### Directions:
Scan the material below for lines with the word "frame" and report how many there are, with nothing added.

### Given data:
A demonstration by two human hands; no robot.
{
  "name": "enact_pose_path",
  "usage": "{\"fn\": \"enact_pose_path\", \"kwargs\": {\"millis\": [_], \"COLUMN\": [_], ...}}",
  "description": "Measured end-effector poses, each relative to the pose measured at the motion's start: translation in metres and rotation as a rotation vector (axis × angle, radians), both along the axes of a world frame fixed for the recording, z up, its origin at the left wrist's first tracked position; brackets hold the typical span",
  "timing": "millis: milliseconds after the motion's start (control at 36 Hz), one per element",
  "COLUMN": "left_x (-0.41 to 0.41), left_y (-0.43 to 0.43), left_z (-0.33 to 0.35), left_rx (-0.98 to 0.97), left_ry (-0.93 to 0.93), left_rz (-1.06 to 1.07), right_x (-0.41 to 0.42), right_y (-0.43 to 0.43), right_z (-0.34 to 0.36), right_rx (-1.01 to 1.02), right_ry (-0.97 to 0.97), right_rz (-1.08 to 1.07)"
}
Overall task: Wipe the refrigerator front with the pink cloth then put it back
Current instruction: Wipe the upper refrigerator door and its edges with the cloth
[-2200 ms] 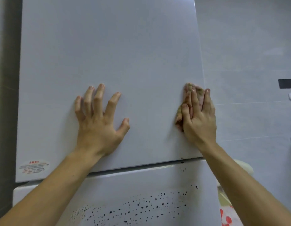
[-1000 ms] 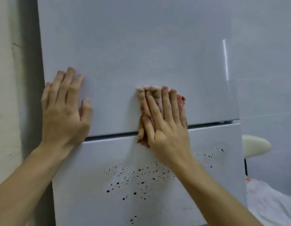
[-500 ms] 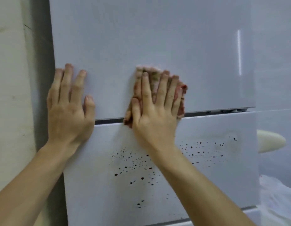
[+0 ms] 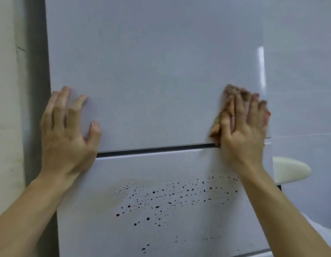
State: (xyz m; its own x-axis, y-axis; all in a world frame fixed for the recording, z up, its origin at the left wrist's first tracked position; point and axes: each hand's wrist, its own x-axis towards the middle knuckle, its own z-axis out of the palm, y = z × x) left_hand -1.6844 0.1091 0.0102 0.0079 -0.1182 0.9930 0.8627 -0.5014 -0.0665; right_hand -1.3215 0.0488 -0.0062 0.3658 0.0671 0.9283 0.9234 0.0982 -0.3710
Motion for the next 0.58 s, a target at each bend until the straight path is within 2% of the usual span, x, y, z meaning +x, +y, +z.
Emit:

### Problem solution:
2